The potential interactions of the sAnk1 hydrophobic residues with obscurin are illustrated in Figures 1C and 1D. The structure, from the 7.7 ns time frame of the sAnk1-obscurin MD simulation, shows the extensive interface between these regions of the two proteins. Notable is the orientation of selected hydrophobic residues on the individual proteins that allow them to interact with the partner protein, thereby potentially contributing to binding.
To test the individual contribution of each of these hydrophobic residues to binding to the high and low affinity sites on obscurin A experimentally, we created MBP fusion constructs of sAnk1 with each of these residues mutated to alanine, and then assayed binding to GST fusion proteins of the high and low affinity binding sites on obscurin Obsc6316–6345 and Obsc6231–6260, respectively.

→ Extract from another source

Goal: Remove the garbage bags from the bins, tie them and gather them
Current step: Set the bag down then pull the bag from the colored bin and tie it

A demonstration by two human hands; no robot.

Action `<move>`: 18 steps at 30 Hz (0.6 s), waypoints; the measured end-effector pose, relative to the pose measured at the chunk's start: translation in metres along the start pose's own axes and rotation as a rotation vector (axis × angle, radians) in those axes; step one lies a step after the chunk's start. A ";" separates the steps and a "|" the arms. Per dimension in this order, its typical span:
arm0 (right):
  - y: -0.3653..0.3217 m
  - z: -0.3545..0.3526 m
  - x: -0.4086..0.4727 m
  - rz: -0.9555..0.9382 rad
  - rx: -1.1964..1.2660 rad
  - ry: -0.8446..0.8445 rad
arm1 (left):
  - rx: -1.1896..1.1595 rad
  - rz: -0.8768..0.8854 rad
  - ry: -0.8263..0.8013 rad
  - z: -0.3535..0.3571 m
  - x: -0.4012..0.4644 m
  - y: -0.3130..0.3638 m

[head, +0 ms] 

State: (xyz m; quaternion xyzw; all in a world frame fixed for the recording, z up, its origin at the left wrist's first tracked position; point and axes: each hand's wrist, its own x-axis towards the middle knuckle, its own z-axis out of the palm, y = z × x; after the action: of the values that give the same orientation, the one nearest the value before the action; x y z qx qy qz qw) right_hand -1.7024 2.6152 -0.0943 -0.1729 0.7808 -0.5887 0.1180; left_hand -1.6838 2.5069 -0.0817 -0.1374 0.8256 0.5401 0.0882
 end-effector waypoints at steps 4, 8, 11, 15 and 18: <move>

We first assayed binding of sAnk1 and each of its site-directed mutants to the high affinity site, Obsc6316–6345, in blot overlays. Proteins were quantified before SDS-PAGE with a Bradford assay (Bio-Rad, Hercules, CA, USA); staining with Ponceau Red confirmed equal loading and transfer (Figure 2A), as well as the proper molecular weight of each of the constructs. Figure 2B shows Coomassie Blue staining of a gel for the wild type and mutant sAnk1 variants also used in subsequent studies. Overlay of blots of GST-Obsc6316–6345 with the wild type and mutant sAnk1-MBP constructs shows that each of the four alanine mutations decreased specific binding to Obsc6316–6345 (Figure 2C). These results suggest that, in addition to electrostatic interactions (Busby et al. 2011), Obsc6316–6345 requires the entire surface-exposed cluster of hydrophobic amino acid side chains of sAnk1 to form a stable complex with ~ 130 nM binding affinity. These results are consistent with our previously published blot overlays, that identified other key residues of sAnk1-obscurin binding, and that showed that binding could be completely inhibited by serial alanine mutagenesis (Borzok et al. 2007, Busby et al. 2011).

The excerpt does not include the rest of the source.